Cependant, l’agence a souligné que « tout exploitant d’avions civils américains souhaitant voler vers/depuis ou au-dessus de l’Afghanistan doit recevoir l’autorisation préalable de la FAA ».
Biden sous le feu des critiques
Certains républicains ont durement critiqué Joe Biden après avoir annoncé le départ des derniers soldats américains d’Afghanistan. Le président démocrate « a créé un désastre, il a déçu les Américains et nos intérêts », a déclaré la présidente républicaine Ronna McDaniel dans un communiqué. « Cela démontre ce que nous savions déjà : Joe Biden est incapable de servir de commandant en chef, et les États-Unis et le monde sont moins en sécurité à cause de lui », a-t-elle ajouté.
Le président a abandonné « les Américains à la merci des terroristes », a déclaré le leader républicain de la Chambre Kevin McCarthy. « Nous ne pouvons pas mener des guerres sans fin, mais l’ampleur et les conséquences de l’échec de Biden sont stupéfiantes », a tweeté le sénateur de Floride Rick Scott.
Des critiques destinées à s’amplifier en raison de l’effondrement du gouvernement afghan et des forces militaires qui ont imposé un pont aérien construit dans des conditions d’urgence que le récit de propagande des États-Unis et de l’OTAN tente de transformer en un nouveau «Dunkerque épique» du 21e siècle.
Le président Biden reviendra s’adresser à la nation ce soir (à 19h30 en Italie) dans un discours qui ne réussira guère d’éteindre la controverse.
Le dilemme ouzbek
Les Etats-Unis vont désormais devoir envisager l’évacuation des 565 soldats afghans qui ont fui avec une cinquantaine d’avions et d’hélicoptères de l’Afghan Air Force en Ouzbékistan, une ancienne république soviétique qui a fermé la frontière de Termez avec l’Afghanistan.

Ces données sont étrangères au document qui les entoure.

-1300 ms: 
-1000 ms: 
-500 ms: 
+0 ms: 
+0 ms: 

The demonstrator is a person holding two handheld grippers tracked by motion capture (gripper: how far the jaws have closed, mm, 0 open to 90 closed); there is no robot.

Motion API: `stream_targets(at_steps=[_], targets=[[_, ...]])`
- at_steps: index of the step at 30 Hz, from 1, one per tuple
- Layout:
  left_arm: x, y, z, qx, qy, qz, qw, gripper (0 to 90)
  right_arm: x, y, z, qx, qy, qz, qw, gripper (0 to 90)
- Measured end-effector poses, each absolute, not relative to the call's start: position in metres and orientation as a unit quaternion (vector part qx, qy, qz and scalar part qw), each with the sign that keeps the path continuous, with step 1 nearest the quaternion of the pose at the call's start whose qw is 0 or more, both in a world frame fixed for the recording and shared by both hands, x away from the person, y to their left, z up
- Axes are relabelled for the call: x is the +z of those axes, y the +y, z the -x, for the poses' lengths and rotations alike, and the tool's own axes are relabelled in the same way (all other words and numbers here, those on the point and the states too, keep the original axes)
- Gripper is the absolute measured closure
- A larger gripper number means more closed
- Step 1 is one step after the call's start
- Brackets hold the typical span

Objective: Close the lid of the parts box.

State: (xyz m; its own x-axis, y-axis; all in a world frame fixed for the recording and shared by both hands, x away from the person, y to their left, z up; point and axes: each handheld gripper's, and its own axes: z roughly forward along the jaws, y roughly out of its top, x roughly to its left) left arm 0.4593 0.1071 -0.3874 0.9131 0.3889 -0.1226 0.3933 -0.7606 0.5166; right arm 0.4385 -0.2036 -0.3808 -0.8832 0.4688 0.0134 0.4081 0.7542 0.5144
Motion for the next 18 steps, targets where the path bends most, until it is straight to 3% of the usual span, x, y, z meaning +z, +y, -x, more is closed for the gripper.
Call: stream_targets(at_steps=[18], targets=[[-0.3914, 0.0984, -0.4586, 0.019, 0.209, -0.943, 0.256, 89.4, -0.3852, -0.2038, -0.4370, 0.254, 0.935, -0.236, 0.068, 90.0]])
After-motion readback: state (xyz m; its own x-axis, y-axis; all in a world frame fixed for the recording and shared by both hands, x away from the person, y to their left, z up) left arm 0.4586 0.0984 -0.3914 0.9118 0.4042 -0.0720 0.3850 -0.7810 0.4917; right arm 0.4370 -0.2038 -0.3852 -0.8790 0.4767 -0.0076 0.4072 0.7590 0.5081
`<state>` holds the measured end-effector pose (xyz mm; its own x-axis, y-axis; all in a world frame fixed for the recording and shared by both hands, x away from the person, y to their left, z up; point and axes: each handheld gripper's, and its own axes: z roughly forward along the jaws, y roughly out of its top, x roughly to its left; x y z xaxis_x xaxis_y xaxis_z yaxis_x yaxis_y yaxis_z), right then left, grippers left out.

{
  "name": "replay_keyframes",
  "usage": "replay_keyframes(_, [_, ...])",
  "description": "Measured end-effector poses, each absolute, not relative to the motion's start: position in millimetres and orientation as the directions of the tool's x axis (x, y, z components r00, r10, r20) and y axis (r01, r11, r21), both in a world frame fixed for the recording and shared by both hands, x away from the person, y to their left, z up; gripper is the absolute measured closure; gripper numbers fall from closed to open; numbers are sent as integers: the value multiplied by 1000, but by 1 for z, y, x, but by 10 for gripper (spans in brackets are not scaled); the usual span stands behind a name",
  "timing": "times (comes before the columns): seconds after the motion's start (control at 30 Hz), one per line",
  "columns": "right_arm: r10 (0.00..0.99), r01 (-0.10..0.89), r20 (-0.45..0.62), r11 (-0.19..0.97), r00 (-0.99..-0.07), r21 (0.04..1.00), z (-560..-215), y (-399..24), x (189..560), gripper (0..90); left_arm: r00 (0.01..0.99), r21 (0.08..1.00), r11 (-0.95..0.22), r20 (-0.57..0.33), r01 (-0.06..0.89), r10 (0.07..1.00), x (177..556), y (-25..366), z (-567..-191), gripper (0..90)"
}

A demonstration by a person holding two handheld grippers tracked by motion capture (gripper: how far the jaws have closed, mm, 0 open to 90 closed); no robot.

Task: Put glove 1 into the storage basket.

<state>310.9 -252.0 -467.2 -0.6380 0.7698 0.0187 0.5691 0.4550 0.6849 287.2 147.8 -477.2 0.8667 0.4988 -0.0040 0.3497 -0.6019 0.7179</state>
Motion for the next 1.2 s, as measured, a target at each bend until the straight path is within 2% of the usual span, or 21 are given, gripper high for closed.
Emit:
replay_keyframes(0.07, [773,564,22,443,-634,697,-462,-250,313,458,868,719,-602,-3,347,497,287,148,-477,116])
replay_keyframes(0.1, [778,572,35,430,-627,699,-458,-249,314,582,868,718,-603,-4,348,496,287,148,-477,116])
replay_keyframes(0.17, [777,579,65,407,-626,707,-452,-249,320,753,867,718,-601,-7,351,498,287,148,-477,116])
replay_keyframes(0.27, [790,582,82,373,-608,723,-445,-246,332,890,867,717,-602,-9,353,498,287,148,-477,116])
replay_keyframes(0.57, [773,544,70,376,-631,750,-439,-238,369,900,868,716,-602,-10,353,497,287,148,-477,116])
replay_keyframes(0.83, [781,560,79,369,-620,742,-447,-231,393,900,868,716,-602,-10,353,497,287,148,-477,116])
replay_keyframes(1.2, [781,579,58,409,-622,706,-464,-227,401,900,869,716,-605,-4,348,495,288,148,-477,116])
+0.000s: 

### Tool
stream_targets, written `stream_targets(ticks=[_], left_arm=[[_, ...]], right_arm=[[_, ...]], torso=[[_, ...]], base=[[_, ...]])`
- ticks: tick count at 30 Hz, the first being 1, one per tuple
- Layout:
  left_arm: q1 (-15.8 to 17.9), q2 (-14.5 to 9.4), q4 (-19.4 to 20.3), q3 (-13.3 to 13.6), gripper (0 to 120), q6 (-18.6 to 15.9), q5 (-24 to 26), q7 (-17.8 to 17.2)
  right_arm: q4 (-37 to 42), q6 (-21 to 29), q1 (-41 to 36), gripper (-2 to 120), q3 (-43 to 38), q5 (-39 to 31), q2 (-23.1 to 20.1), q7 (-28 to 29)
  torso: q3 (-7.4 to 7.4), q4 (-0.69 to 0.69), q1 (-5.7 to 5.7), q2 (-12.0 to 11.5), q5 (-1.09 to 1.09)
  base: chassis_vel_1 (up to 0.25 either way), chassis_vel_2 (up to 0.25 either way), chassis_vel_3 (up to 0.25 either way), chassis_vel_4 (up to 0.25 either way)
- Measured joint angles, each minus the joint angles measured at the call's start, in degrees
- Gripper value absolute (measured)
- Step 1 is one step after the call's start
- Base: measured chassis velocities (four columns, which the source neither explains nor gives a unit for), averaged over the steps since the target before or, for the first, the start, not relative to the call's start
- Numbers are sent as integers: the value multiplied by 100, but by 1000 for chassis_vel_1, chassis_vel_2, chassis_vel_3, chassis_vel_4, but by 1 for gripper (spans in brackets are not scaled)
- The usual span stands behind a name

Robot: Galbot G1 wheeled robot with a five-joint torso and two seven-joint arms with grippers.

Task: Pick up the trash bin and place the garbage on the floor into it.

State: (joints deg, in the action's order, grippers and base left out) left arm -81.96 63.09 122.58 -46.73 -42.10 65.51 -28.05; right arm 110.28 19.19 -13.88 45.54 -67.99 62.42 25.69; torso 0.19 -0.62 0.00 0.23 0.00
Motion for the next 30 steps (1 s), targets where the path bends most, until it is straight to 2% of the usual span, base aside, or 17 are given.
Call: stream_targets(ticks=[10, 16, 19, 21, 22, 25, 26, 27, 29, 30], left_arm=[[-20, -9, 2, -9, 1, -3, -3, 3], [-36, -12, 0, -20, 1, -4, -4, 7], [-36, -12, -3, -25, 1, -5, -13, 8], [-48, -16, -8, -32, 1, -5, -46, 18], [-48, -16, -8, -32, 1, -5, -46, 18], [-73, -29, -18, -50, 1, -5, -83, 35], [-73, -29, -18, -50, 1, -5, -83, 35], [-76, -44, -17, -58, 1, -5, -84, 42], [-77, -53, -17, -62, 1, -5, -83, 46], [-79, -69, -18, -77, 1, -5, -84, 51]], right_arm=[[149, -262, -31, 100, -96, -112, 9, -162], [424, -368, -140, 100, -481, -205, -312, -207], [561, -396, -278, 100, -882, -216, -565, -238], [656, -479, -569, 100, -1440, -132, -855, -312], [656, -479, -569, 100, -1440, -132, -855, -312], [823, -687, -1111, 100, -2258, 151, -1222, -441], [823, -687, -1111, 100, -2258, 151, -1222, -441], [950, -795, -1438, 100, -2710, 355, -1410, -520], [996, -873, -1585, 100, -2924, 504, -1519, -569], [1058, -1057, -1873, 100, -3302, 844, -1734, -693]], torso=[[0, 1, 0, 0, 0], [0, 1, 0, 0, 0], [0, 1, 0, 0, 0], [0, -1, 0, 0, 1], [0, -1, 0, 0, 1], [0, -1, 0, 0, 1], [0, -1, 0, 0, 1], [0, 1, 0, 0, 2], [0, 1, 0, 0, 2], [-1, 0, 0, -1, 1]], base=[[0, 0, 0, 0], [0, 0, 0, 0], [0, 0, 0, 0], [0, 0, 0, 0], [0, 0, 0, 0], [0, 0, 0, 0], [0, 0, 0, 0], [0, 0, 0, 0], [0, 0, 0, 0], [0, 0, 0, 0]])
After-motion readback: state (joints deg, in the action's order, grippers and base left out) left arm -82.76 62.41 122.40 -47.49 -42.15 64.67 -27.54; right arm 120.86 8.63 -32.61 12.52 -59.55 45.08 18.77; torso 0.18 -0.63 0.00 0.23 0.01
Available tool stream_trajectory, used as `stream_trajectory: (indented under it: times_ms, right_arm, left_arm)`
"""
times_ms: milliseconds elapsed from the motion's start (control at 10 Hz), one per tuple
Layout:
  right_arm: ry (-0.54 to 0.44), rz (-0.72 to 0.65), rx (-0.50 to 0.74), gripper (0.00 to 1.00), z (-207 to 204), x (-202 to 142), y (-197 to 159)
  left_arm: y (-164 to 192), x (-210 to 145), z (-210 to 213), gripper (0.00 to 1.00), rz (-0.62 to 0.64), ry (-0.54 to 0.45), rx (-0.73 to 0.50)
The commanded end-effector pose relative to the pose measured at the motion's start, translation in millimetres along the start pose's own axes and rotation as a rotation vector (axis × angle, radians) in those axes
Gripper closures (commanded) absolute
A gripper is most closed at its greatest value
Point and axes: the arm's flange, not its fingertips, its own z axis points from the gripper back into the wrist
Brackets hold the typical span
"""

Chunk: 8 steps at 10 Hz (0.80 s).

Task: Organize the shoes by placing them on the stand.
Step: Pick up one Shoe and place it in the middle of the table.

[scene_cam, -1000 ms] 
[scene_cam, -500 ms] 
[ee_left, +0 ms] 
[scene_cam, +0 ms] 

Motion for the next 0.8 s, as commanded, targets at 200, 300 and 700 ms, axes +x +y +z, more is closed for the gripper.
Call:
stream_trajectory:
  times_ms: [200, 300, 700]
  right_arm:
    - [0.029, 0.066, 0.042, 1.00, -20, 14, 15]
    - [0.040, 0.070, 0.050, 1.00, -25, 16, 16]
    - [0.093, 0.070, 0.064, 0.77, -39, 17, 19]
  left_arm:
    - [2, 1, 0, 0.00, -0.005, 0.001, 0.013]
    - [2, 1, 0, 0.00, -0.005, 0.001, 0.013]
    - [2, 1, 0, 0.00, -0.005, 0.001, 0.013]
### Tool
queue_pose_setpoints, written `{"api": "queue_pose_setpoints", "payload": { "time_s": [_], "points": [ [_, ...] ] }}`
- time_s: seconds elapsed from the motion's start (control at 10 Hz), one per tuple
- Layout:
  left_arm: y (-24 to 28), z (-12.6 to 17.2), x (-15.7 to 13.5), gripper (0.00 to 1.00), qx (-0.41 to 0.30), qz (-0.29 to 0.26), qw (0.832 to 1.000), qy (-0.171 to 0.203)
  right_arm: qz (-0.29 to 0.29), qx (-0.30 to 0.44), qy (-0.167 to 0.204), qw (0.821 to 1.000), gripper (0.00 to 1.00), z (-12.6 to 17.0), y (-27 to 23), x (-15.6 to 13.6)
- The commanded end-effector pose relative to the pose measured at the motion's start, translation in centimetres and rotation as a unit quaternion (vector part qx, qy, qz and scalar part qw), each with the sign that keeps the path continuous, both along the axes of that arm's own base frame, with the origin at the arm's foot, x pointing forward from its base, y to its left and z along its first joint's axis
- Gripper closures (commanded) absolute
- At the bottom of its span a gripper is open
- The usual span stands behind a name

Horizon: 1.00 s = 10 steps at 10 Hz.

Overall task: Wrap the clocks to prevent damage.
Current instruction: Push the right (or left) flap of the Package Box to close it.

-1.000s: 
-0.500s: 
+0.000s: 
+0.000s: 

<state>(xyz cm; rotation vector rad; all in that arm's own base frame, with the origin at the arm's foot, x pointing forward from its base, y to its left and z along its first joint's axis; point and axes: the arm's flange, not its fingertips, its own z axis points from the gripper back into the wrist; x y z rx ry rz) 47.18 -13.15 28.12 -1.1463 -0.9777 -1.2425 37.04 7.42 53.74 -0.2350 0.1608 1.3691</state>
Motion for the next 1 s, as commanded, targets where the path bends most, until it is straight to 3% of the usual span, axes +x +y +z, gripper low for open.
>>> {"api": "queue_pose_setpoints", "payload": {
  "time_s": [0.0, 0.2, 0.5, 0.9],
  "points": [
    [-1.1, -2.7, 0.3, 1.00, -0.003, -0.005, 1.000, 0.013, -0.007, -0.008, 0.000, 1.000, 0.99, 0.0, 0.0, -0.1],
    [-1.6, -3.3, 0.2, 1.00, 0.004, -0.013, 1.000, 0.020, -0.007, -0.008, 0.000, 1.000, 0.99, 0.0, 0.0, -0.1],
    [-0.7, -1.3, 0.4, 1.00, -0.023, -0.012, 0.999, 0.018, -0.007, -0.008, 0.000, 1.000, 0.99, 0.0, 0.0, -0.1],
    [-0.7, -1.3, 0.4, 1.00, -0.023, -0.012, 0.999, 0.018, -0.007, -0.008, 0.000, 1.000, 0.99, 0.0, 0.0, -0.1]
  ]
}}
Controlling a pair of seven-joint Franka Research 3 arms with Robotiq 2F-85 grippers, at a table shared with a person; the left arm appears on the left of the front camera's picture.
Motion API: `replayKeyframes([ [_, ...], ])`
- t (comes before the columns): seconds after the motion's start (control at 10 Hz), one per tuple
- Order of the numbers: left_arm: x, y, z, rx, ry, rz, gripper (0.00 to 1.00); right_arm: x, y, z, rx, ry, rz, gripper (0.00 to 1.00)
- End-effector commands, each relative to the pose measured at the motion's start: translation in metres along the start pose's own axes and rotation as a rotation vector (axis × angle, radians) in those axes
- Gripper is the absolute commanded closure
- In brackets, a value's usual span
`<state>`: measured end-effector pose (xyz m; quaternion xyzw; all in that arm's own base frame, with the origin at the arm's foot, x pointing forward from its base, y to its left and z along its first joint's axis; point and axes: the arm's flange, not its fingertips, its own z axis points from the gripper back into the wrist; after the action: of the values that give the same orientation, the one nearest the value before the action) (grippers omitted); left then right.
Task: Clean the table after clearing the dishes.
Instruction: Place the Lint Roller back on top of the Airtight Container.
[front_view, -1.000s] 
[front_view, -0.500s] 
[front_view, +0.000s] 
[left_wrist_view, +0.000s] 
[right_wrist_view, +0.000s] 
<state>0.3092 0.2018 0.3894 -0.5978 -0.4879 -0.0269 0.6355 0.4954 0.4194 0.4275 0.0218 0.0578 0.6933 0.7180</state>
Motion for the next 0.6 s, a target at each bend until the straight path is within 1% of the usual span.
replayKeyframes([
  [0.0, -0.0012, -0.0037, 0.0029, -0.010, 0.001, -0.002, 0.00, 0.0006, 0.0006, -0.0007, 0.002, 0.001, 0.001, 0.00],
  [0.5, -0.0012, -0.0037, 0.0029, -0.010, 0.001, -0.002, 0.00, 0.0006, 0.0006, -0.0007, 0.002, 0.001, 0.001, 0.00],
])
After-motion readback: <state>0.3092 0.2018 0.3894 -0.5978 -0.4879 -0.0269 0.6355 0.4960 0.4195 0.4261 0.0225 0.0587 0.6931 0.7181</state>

Le ministère des Affaires étrangères de Tachkent a annoncé que les tentatives de franchissement de la frontière terrestre ouzbeko-afghane, quelles qu’en soient les raisons, seront « réprimées conformément à la législation de la République d’Ouzbékistan ». Auparavant, les autorités ouzbèkes autorisaient les Afghans à se rendre en Ouzbékistan comme point de transit vers d’autres pays, mais, selon le ministère cité par l’agence Nova, le pays n’accepte pas les réfugiés afghans sur son territoire.
L’Ouzbékistan semble donc vouloir éviter des problèmes avec les talibans qui ont exigé la restitution des avions utilisés par les militaires qui ont fui à travers la frontière.
La déclaration souligne que le pays est « fermement engagé à maintenir des relations traditionnellement amicales et de bon voisinage avec l’Afghanistan et les principes de non-ingérence dans les affaires intérieures du pays voisin ».